Dengan izin Allah, selama proses ruqyah syar’iyah ini, aku berusaha tulus ingin menolong, apalagi orangtuanya sangat menumpukan harapan padaku.

Berhari-hari proses ruqyah dilakukan secara berkala. Ayat demi ayat kulantunkan padanya, gayung bersambut gayung obat herbal telah habis untuk mengobati gadis malang itu.

Alhamdulillah, setelah sesi ruqyah ke sekian kalinya, tatapan gadis itu tak lagi hampa. Allah telah mengisinya dengan rahmat dan kesabaran. Wajah Bunga pun menghangat kembali dan cerah dengan semangat baru.

Bukan aku, tapi Allah Yang Maha Menyembuhkan.

Pada satu kesempatan khusus, akhirnya Bunga mau mencurahkan isi hatinya. Jelas sekali matanya berkaca-kaca, wajahnya berusaha menahan luapan emosi yang bersumber dari sanubari.

“Ustadz, hatiku benar-benar hancur … ayah-ibu tidak merestuiku menikah dengan pria yang aku cintai. Tiba-tiba entah mengapa dada ini terasa sangat sempit, kepalaku pun terasa sangat sakit, kemudian aku kehilangan kesadaran dan baru terbangung setelah bertemu dengan Ustadz”.

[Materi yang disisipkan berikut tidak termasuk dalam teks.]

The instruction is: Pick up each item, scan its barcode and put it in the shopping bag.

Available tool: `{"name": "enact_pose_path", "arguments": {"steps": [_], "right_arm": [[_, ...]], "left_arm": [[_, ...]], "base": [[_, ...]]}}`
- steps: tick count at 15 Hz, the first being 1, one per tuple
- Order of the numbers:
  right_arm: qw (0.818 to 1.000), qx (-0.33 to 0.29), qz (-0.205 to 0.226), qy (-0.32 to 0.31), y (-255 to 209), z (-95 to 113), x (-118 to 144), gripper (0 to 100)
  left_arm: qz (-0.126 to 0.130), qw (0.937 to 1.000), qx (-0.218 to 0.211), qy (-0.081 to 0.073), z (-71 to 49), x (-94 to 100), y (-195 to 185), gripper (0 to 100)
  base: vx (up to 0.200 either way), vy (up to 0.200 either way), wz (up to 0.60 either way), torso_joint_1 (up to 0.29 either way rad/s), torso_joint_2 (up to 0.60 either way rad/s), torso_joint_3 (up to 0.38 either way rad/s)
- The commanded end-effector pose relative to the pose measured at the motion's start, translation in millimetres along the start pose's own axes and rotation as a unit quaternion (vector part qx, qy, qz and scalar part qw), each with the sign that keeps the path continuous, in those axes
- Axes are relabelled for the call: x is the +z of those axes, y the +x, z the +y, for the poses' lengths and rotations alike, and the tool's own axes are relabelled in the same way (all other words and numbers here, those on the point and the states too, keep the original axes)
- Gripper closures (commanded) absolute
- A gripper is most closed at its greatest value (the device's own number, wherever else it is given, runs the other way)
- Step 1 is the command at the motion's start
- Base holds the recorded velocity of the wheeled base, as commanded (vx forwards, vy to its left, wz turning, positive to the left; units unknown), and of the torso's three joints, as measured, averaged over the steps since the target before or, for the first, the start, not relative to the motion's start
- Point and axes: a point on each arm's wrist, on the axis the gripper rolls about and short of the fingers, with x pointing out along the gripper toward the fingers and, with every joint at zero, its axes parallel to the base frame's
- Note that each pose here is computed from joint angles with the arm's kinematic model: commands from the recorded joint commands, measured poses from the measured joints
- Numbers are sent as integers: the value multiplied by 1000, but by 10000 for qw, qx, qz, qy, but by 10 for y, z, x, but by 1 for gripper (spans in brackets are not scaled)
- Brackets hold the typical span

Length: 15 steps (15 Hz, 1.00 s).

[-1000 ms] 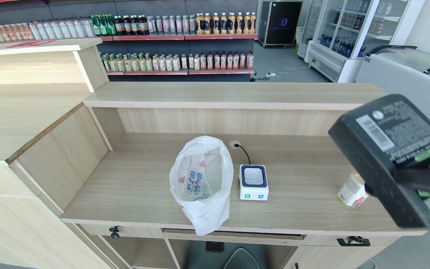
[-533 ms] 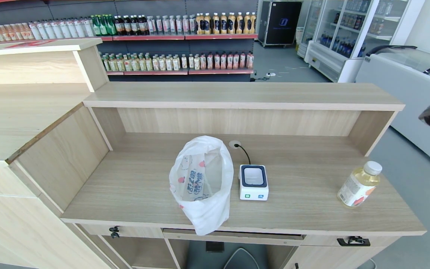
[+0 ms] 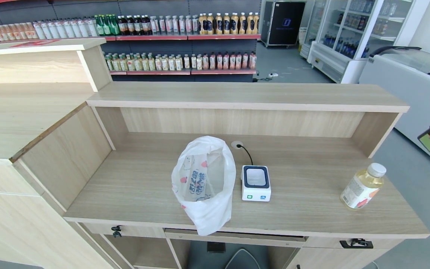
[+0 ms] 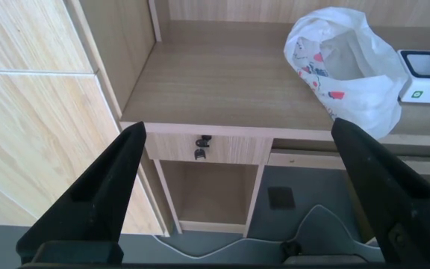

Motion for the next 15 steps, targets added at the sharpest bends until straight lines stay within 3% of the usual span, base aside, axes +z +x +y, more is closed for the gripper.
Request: {"name": "enact_pose_path", "arguments": {"steps": [1, 2, 4, 5, 6, 7, 10, 12, 15], "right_arm": [[9985, 259, 223, 428, 233, 69, 40, 100], [9942, 432, 354, 918, 353, 124, 67, 100], [9547, 1291, 551, 2623, 608, 328, 72, 100], [9415, 1459, 647, 2968, 689, 360, 48, 100], [9051, 1682, 1020, 3770, 949, 409, -90, 100], [8881, 1697, 1205, 4099, 1071, 441, -143, 100], [8292, 2096, 1636, 4917, 1397, 481, -376, 100], [8019, 2518, 1836, 5097, 1524, 473, -626, 100], [7992, 2705, 2007, 4979, 1629, 544, -812, 100]], "left_arm": [[-3, 10000, 4, 2, 0, 0, 0, 0], [-3, 10000, 4, 2, 0, 0, 0, 0], [-3, 10000, 4, 2, 0, 0, 0, 0], [-3, 10000, 4, 2, 0, 0, 0, 0], [-3, 10000, 4, 2, 0, 0, 0, 0], [-3, 10000, 4, 2, 0, 0, 0, 0], [-3, 10000, 4, 2, 0, 0, 0, 0], [-3, 10000, 4, 2, 0, 0, 0, 0], [-3, 10000, 4, 2, 0, 0, 0, 0]], "base": [[0, 0, 600, -2, -2, 2], [0, 0, 600, 2, 7, 2], [0, 0, 300, 1, 4, 1], [0, 0, 0, 0, 0, 0], [0, 0, 0, 0, 0, 0], [0, 0, 0, 0, 0, 0], [0, 0, 0, 0, 0, 0], [0, 0, 0, 0, 0, 0], [0, 0, 0, 0, 0, 0]]}}
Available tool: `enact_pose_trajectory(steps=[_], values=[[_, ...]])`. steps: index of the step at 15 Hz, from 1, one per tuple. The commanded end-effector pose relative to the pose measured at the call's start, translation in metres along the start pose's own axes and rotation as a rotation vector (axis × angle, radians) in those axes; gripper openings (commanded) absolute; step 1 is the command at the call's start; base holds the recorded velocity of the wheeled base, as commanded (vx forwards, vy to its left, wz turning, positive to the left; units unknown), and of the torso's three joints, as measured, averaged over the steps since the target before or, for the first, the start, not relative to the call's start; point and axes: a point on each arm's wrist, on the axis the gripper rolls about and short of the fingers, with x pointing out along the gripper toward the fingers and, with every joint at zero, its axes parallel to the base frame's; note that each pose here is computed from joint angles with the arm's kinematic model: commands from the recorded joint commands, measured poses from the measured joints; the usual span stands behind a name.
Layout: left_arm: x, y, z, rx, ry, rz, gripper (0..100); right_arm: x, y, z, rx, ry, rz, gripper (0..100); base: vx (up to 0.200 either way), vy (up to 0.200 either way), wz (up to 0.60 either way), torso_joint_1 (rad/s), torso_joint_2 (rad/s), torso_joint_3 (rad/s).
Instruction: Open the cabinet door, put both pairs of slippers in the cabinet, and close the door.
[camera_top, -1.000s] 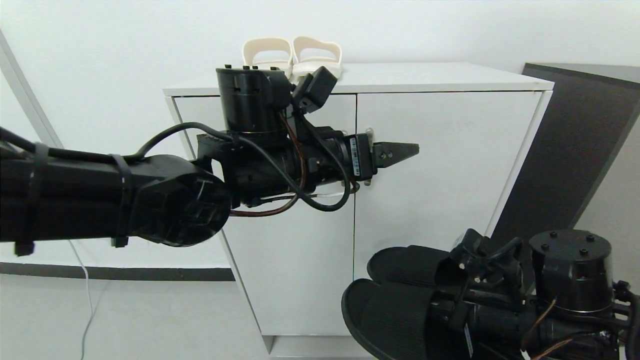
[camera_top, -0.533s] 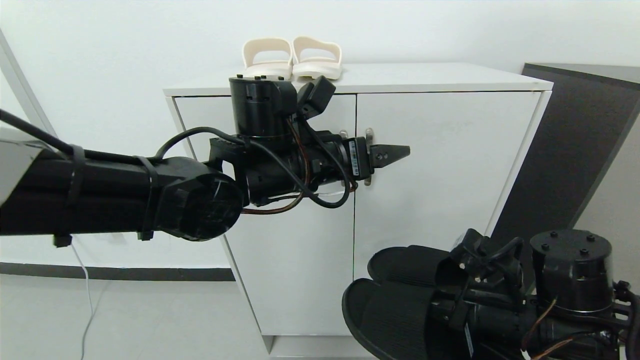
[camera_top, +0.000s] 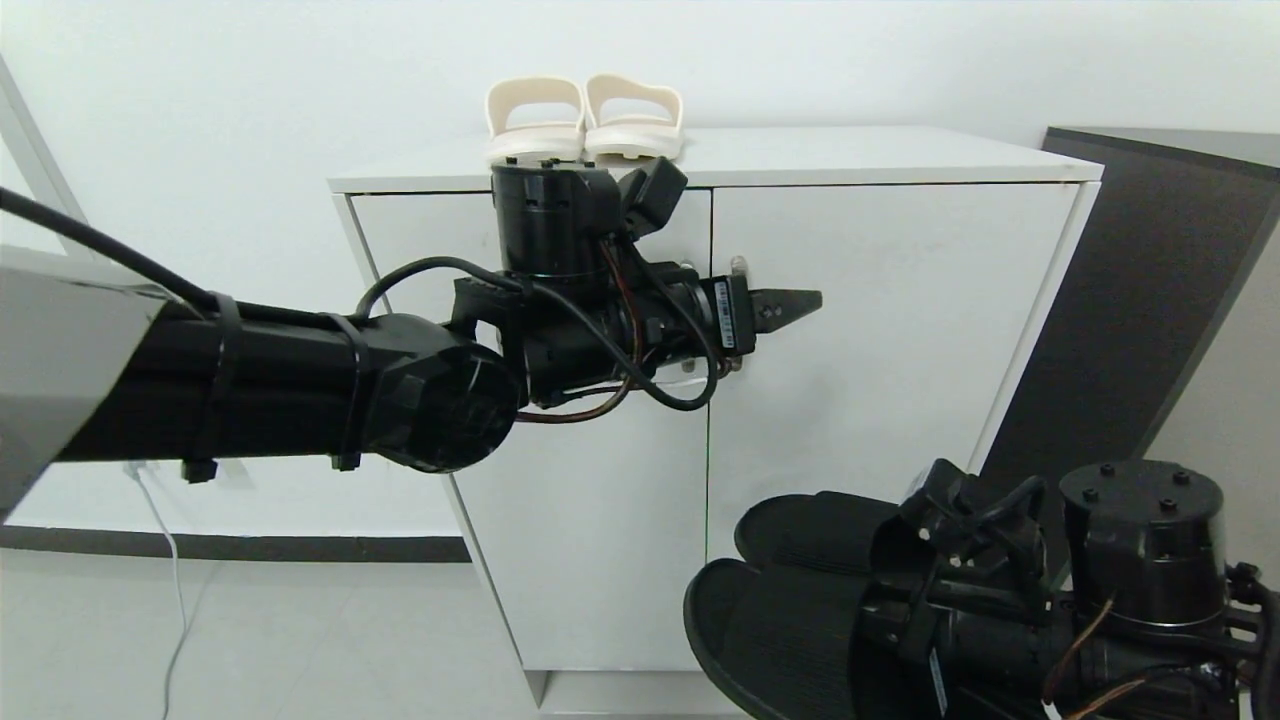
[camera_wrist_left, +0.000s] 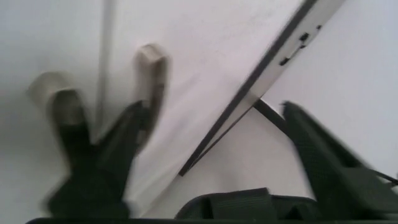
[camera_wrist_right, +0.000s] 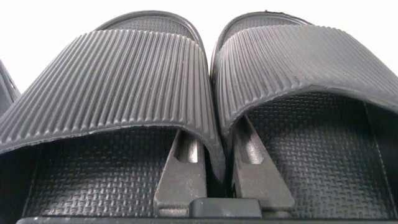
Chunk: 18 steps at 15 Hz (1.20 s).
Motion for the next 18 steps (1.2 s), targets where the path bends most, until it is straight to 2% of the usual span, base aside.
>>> enact_pose_trajectory(steps=[1,5,11,16,18], values=[[-0.002,0.0,-0.003,-0.003,0.015,0.0,0,-0.001,0.001,-0.003,-0.002,0.012,0.003,0,0.0,0.0,0.0,0.0,0.0,0.0],[-0.017,-0.006,-0.004,-0.009,0.03,-0.004,0,-0.008,0.004,-0.008,-0.018,0.01,0.034,0,0.0,0.0,0.0,0.0,0.0,0.0],[-0.038,-0.029,-0.005,-0.005,0.04,-0.047,0,-0.014,0.006,-0.012,-0.032,0.011,0.063,0,0.0,0.0,0.0,0.0,0.0,0.0],[-0.047,-0.03,-0.003,-0.005,0.036,-0.039,0,-0.016,0.006,-0.012,-0.038,0.009,0.063,0,0.0,0.0,0.0,0.0,0.0,0.0],[-0.048,-0.025,-0.002,-0.005,0.03,-0.026,0,-0.017,0.007,-0.011,-0.039,0.005,0.062,0,0.0,0.0,0.0,0.0,0.0,0.0]])
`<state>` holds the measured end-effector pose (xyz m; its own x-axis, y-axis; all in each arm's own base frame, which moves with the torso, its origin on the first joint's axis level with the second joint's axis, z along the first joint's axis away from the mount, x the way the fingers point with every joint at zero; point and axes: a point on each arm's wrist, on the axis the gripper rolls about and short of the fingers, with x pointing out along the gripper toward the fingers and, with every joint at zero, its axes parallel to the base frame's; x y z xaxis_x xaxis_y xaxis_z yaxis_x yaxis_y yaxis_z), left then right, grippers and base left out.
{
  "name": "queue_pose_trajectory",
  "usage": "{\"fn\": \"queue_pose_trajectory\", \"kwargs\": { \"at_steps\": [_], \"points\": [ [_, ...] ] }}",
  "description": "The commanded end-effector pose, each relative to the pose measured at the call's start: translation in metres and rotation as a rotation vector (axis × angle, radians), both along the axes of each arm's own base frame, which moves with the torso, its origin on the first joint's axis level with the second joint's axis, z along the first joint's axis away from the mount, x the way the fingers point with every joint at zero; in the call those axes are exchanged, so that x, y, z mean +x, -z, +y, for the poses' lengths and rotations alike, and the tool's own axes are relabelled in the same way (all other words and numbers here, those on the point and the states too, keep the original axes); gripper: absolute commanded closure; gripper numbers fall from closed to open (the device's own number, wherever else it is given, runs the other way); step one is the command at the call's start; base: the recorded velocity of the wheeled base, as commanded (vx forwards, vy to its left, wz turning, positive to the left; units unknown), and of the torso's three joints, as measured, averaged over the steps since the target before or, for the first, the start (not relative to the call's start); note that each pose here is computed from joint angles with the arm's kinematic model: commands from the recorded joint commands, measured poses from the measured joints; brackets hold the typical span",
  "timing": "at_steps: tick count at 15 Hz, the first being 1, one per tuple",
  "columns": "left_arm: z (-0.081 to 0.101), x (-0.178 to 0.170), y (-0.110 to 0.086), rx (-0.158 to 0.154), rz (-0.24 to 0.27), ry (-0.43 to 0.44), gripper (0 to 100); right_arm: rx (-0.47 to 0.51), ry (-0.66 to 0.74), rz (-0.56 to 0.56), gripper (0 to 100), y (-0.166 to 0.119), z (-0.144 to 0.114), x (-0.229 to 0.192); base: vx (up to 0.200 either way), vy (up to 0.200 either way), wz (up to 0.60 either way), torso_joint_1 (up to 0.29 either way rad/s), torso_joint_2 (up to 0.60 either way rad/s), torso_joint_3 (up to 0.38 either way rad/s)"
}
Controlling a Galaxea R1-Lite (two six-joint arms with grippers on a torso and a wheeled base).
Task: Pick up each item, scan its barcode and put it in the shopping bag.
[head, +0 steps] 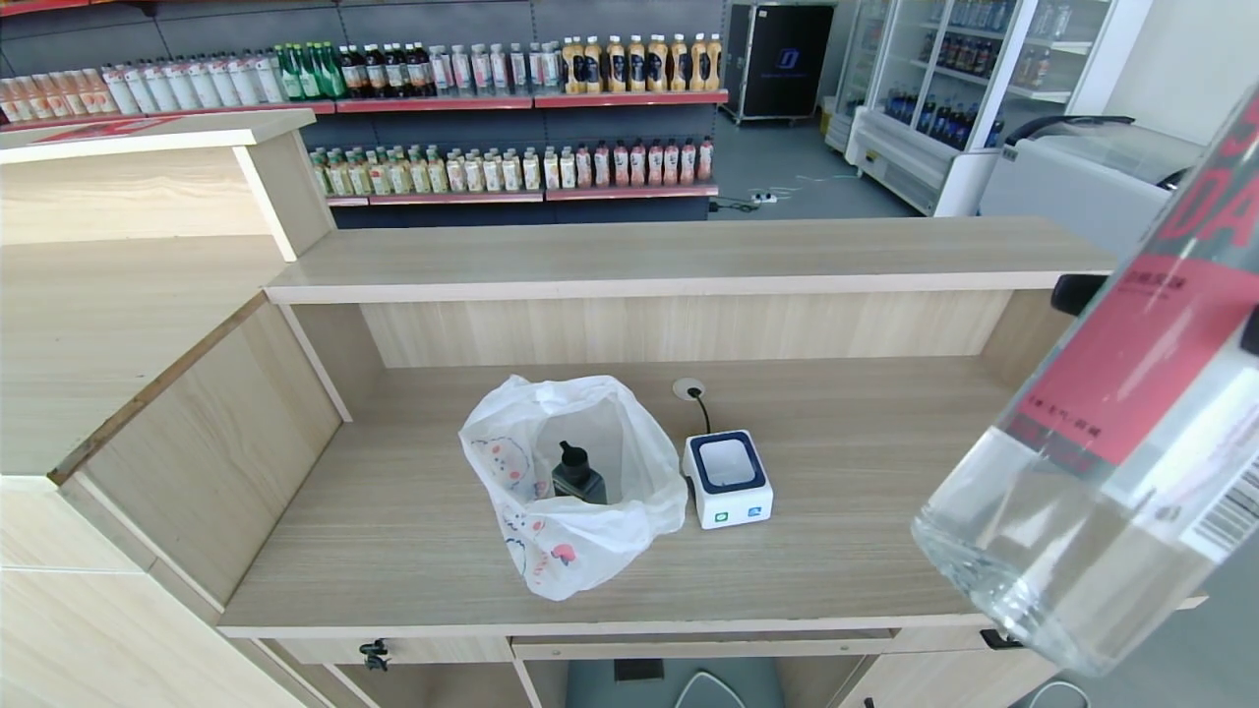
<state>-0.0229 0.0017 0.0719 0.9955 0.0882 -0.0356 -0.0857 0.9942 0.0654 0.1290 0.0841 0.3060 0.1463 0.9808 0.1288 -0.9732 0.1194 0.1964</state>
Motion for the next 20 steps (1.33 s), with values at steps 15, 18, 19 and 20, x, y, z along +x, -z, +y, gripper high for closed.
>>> {"fn": "queue_pose_trajectory", "kwargs": {
  "at_steps": [15, 18, 19, 20],
  "points": [
    [0.0, 0.0, 0.0, 0.0, 0.0, -0.001, 0, -0.01, -0.125, 0.031, 100, 0.005, 0.015, -0.01, 0.0, 0.0, 0.0, 0.0, 0.0, 0.0],
    [0.0, 0.0, 0.0, 0.0, 0.0, -0.001, 0, -0.012, -0.123, 0.035, 100, 0.007, 0.014, -0.011, 0.0, 0.0, 0.0, 0.0, 0.0, 0.0],
    [0.0, 0.0, 0.0, 0.0, 0.0, -0.001, 0, -0.01, -0.12, 0.034, 100, 0.007, 0.014, -0.012, 0.0, 0.0, 0.0, 0.0, 0.0, 0.0],
    [0.0, 0.0, 0.0, 0.0, 0.0, -0.001, 0, -0.01, -0.12, 0.034, 100, 0.007, 0.014, -0.012, 0.0, 0.0, 0.0, 0.0, 0.0, 0.0]
  ]
}}
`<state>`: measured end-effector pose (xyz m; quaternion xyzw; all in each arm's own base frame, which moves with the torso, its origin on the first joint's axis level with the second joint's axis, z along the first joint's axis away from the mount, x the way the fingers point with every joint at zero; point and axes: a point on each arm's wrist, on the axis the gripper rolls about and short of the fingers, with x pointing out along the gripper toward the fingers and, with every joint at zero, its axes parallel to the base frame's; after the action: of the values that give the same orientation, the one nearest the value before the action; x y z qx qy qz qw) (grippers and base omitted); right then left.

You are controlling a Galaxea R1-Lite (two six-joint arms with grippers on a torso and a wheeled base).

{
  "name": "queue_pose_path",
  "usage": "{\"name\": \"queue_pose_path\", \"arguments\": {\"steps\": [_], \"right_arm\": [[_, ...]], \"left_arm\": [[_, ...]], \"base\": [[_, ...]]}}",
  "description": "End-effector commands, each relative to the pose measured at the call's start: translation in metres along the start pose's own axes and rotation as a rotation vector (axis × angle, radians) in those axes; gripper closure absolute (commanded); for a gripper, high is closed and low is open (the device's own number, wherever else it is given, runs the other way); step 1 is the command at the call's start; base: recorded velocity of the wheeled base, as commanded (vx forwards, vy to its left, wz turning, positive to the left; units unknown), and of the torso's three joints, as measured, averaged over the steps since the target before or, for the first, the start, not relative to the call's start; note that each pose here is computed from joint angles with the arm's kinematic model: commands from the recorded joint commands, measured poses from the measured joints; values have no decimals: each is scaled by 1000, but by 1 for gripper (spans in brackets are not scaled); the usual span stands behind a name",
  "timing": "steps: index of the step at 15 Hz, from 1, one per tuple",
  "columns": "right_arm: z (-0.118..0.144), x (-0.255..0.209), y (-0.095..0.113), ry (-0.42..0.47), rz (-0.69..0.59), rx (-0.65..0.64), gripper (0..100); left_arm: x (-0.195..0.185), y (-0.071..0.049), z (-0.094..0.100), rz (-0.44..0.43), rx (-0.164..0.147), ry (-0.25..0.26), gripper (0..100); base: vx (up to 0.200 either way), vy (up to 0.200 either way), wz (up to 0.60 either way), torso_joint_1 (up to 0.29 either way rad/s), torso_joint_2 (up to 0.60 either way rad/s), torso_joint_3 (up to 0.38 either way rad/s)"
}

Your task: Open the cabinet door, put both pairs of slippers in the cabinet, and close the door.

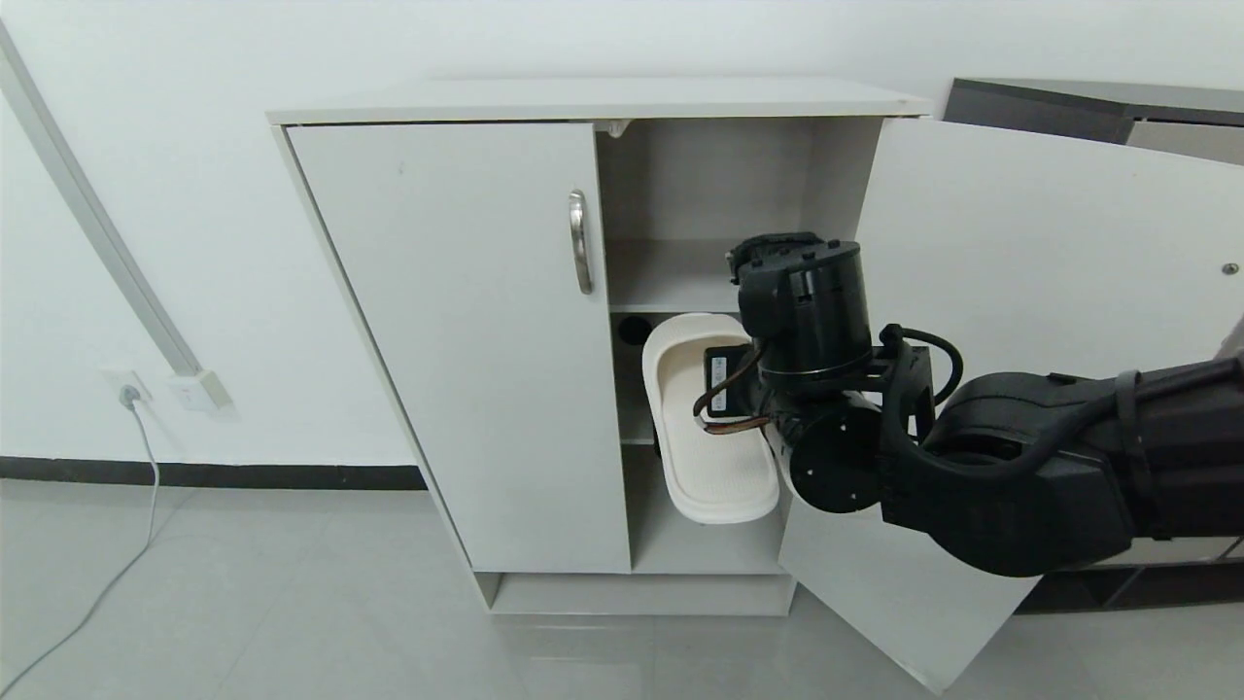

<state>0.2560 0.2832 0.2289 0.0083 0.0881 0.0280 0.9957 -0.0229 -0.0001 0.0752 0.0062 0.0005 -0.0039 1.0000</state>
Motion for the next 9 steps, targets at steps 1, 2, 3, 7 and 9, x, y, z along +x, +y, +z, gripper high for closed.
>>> {"name": "queue_pose_path", "arguments": {"steps": [1,2,3,7,9], "right_arm": [[6,0,-2,-12,-3,13,100],[6,0,-2,-12,-3,13,100],[7,0,-2,-15,-2,16,100],[13,-1,-1,-22,2,23,100],[13,-1,-1,-17,4,18,100]], "left_arm": [[0,0,0,0,1,0,100],[0,0,0,0,1,2,100],[0,0,0,0,1,2,100],[0,0,0,0,1,0,100],[0,0,0,0,1,2,100]], "base": [[0,0,0,0,0,0],[0,0,0,0,0,0],[0,0,0,0,0,0],[200,0,0,4,5,2],[200,0,0,-5,5,2]]}}
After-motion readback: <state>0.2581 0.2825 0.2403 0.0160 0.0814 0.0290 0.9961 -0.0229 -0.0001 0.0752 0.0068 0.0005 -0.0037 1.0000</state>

Aku mengerutkan dahiku, curahan hati Bunga terasa menonjok ulu hati ini. Aku berbisik dalam batin, “Engkau lebih beruntung dariku, Bunga. Aku pernah mencintai seorang wanita, belum sampai tangan ini hendak menggapainya, cintaku ia tolak mentah-mentah”.

Kau masih sempat diperjuangkannya, hanya saja terkadang kenyataan memang sadis menerpa asa. Membuat kita menderita karena harus menerima realita.

Cinta memang tidak selamanya berakhir bahagia, kadang jika kita terlalu menghamba pada cinta manusia, jangan heran jika Tuhan cemburu karena kita lupa akan cinta-Nya. Dia pun tidak segan menimpakan pedihnya cinta, agar harapan itu kembali ditumpukan kepada-Nya.

CIntailah segalanya karena Allah, maka Dia akan menjaga cinta itu seutuhnya. Allah mencintai dua orang yang saling mencintai karena-Nya. Setiap orang yang saling mencintai dalam keburukan, kelak di akhirat saling bermusuhan (az-Zukhruf: 67).

Agak lama kuhabiskan waktu untuk memotivasi Bunga agar ia lebih kuat menata hidupnya yang Insya Allah masih panjang. Patah hati memang tak mudah diobati. Mintalah pada Allah Sang Pemilik hati.

Orangtua Bunga terharu senang, tidak ketinggalan ucapan kata syukur terlintas di senyum keduanya. Kesadaran putri mereka telah kembali. Berulang-ulang orangtua Bunga mengucapkan terimakasih padaku sambil mengantarkan pulang.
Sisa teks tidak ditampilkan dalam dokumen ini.